Return every entry exactly, except for any pictures.

§ **Raw data**:
┌──

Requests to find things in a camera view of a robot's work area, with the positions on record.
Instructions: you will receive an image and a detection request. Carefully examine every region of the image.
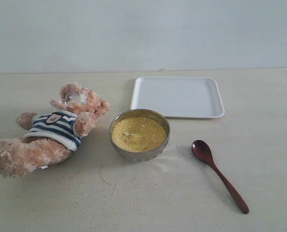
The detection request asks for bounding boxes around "dark red wooden spoon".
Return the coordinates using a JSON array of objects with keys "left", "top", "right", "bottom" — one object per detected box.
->
[{"left": 191, "top": 140, "right": 249, "bottom": 214}]

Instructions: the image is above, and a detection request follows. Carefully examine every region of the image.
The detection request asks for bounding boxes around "teddy bear striped sweater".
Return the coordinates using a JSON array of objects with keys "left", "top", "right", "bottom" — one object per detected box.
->
[{"left": 0, "top": 83, "right": 110, "bottom": 177}]

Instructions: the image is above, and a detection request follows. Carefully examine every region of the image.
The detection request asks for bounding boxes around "metal bowl of millet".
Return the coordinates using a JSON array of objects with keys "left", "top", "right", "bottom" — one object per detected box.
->
[{"left": 109, "top": 109, "right": 171, "bottom": 162}]

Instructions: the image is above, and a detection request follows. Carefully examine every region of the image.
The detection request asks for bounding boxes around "white rectangular tray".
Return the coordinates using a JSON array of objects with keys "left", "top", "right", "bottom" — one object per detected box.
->
[{"left": 130, "top": 76, "right": 225, "bottom": 118}]

└──

§ **Solved problem**:
Requests to find things in a camera view of a robot's work area, with the positions on record.
Instructions: you will receive an image and a detection request. Carefully examine every region of the image.
The detection request asks for bounding boxes around "dark red wooden spoon".
Return the coordinates using a JSON array of objects with keys "left", "top", "right", "bottom" — one object per detected box.
->
[{"left": 191, "top": 140, "right": 249, "bottom": 214}]

Instructions: the image is above, and a detection request follows. Carefully examine every region of the image.
The detection request asks for bounding boxes around "teddy bear striped sweater".
Return the coordinates using a JSON array of objects with keys "left", "top", "right", "bottom" — one object per detected box.
->
[{"left": 0, "top": 83, "right": 110, "bottom": 177}]

Instructions: the image is above, and a detection request follows. Carefully examine every region of the image.
The detection request asks for bounding boxes around "metal bowl of millet".
Return the coordinates using a JSON array of objects with keys "left", "top", "right", "bottom" — one object per detected box.
->
[{"left": 109, "top": 109, "right": 171, "bottom": 162}]

Instructions: the image is above, and a detection request follows. Carefully examine every region of the image.
The detection request asks for bounding boxes around "white rectangular tray".
Return the coordinates using a JSON array of objects with keys "left", "top", "right", "bottom" — one object per detected box.
->
[{"left": 130, "top": 76, "right": 225, "bottom": 118}]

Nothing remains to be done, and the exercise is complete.